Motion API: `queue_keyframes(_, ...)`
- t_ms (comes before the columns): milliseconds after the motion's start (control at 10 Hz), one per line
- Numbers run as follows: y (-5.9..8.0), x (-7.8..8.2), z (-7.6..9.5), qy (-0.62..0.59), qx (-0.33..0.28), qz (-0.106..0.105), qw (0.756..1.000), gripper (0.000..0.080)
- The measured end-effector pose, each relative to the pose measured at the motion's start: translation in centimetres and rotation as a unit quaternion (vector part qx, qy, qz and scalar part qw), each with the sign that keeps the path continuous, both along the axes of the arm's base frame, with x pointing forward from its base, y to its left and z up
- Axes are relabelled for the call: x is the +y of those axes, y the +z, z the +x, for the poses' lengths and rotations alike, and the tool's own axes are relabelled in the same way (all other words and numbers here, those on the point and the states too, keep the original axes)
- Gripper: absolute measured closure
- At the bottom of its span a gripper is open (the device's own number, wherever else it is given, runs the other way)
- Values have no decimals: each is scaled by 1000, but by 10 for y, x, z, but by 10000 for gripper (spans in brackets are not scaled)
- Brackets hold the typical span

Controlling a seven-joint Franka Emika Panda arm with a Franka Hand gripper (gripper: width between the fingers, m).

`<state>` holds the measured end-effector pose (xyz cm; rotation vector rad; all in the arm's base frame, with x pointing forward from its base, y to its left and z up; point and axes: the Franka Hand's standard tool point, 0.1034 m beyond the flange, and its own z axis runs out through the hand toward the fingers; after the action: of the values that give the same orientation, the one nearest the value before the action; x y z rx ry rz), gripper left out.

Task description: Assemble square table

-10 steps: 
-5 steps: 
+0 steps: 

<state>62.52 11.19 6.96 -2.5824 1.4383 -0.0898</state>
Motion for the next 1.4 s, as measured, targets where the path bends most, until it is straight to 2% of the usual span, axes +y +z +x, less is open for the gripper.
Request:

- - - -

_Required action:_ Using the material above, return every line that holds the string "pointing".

_Exercise response:_
- The measured end-effector pose, each relative to the pose measured at the motion's start: translation in centimetres and rotation as a unit quaternion (vector part qx, qy, qz and scalar part qw), each with the sign that keeps the path continuous, both along the axes of the arm's base frame, with x pointing forward from its base, y to its left and z up
`<state>` holds the measured end-effector pose (xyz cm; rotation vector rad; all in the arm's base frame, with x pointing forward from its base, y to its left and z up; point and axes: the Franka Hand's standard tool point, 0.1034 m beyond the flange, and its own z axis runs out through the hand toward the fingers; after the action: of the values that give the same orientation, the one nearest the value before the action; x y z rx ry rz), gripper left out.

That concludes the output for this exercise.